### Exercise details:
Among the lines below, restate word for word only those from the line with "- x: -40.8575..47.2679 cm" through the line with "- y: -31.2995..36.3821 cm", with both end lines kept.

(Beginning of Information shown)

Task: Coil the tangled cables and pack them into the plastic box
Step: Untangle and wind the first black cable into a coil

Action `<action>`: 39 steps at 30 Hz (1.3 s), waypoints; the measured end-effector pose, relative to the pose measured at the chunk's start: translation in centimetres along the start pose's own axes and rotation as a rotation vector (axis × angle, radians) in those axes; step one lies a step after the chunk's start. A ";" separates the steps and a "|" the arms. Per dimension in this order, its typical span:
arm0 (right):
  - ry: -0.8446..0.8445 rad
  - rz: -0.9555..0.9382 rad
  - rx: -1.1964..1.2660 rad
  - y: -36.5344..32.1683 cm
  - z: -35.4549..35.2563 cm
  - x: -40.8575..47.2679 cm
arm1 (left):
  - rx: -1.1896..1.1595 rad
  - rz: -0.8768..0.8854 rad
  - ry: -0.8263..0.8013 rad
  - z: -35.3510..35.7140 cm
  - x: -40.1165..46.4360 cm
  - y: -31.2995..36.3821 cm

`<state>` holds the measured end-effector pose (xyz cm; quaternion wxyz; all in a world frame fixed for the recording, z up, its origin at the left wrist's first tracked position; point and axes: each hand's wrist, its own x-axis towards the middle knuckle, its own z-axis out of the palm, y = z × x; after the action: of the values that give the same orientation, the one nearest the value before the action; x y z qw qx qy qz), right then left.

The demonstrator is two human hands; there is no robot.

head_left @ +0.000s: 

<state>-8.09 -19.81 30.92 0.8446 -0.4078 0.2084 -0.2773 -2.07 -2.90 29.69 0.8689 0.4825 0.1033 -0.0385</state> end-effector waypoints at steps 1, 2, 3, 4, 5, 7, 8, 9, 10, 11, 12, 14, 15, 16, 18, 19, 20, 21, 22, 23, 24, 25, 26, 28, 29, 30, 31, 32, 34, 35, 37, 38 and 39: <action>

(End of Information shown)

### Solution below:
  - x: -40.8575..47.2679 cm
arm1 (left):
  - rx: -1.1896..1.1595 rad
  - rz: -0.8768..0.8854 rad
  - ry: -0.8263..0.8013 rad
  - z: -35.3510..35.7140 cm
  - x: -40.1165..46.4360 cm
  - y: -31.2995..36.3821 cm

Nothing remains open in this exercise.